In January, Leggett vetoed legislation that would have raised the minimum wage to $15 along a more condensed timeline, saying he was concerned about overburdening businesses and triggering employee layoffs. He then commissioned a study to quantify the impact of a $15 minimum wage, but that study was widely discredited for overestimating the number of local jobs that would be lost.
In September, Leggett proposed changes to a revised minimum-wage bill sponsored by Elrich, calling on council members to expand the definition of small businesses and elongate the compliance timeline.
Last week, the council unanimously approved a compromise between Elrich’s bill and Leggett’s recommendations. Businesses with 11 to 50 employees must pay at least $15 an hour by 2023. Businesses with 10 or fewer employees must pay the wage by 2024.
At a news briefing before Monday’s signing, Berliner said he received frustrated phone calls from local retailers in the wake of last week’s vote.
“There are people that are unhappy,” he said.
Gigi Godwin, president and CEO of the Montgomery County Chamber of Commerce, which testified against the increase in September, said she still has concerns over Montgomery’s competitiveness in attracting businesses, particularly as low-wage jobs are being transformed and replaced by technology.

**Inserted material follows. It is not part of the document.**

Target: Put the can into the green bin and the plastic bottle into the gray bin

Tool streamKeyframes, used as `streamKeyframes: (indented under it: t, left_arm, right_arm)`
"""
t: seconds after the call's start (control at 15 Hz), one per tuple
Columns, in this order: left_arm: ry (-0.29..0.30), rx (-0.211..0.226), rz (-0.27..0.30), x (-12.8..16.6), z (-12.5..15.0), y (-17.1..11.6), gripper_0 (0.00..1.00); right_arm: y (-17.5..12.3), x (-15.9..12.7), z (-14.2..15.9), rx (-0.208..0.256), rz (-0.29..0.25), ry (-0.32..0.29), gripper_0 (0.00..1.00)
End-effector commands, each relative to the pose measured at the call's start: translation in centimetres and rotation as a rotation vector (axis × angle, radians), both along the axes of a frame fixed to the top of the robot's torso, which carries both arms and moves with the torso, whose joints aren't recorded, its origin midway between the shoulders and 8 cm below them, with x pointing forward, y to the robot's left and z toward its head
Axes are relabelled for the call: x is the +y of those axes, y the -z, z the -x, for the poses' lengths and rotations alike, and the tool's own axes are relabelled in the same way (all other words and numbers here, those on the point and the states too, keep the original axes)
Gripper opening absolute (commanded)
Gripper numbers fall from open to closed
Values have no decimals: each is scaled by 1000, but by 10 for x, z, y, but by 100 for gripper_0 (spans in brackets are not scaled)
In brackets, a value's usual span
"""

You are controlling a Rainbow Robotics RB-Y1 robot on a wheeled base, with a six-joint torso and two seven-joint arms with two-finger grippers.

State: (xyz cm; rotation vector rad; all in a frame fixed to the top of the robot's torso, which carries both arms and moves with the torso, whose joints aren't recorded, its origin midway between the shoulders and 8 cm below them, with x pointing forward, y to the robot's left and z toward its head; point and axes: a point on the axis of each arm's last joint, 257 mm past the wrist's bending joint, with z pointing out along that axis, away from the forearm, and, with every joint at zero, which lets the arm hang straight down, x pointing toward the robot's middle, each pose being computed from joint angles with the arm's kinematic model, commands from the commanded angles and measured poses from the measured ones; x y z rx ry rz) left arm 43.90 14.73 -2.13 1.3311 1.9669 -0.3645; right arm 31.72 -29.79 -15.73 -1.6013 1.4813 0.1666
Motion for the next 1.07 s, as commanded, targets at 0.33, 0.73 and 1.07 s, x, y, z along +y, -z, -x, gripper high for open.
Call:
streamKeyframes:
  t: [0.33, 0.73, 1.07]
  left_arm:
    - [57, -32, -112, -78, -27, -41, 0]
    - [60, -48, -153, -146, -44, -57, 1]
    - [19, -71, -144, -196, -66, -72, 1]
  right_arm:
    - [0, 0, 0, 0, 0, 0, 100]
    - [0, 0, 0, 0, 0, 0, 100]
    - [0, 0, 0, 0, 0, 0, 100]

“What kinds of policies are we putting in place that will attract and retain the employer of the future, who in turn is going to attract and retain the employee of the future?” Godwin asked.
After the signing, Elrich said Montgomery’s bill is more moderate in its timeline than similar legislation in larger cities. He said he was confident business owners would be “creative and smart” in managing their businesses moving forward.
“The truth is, it’s the law,” he said.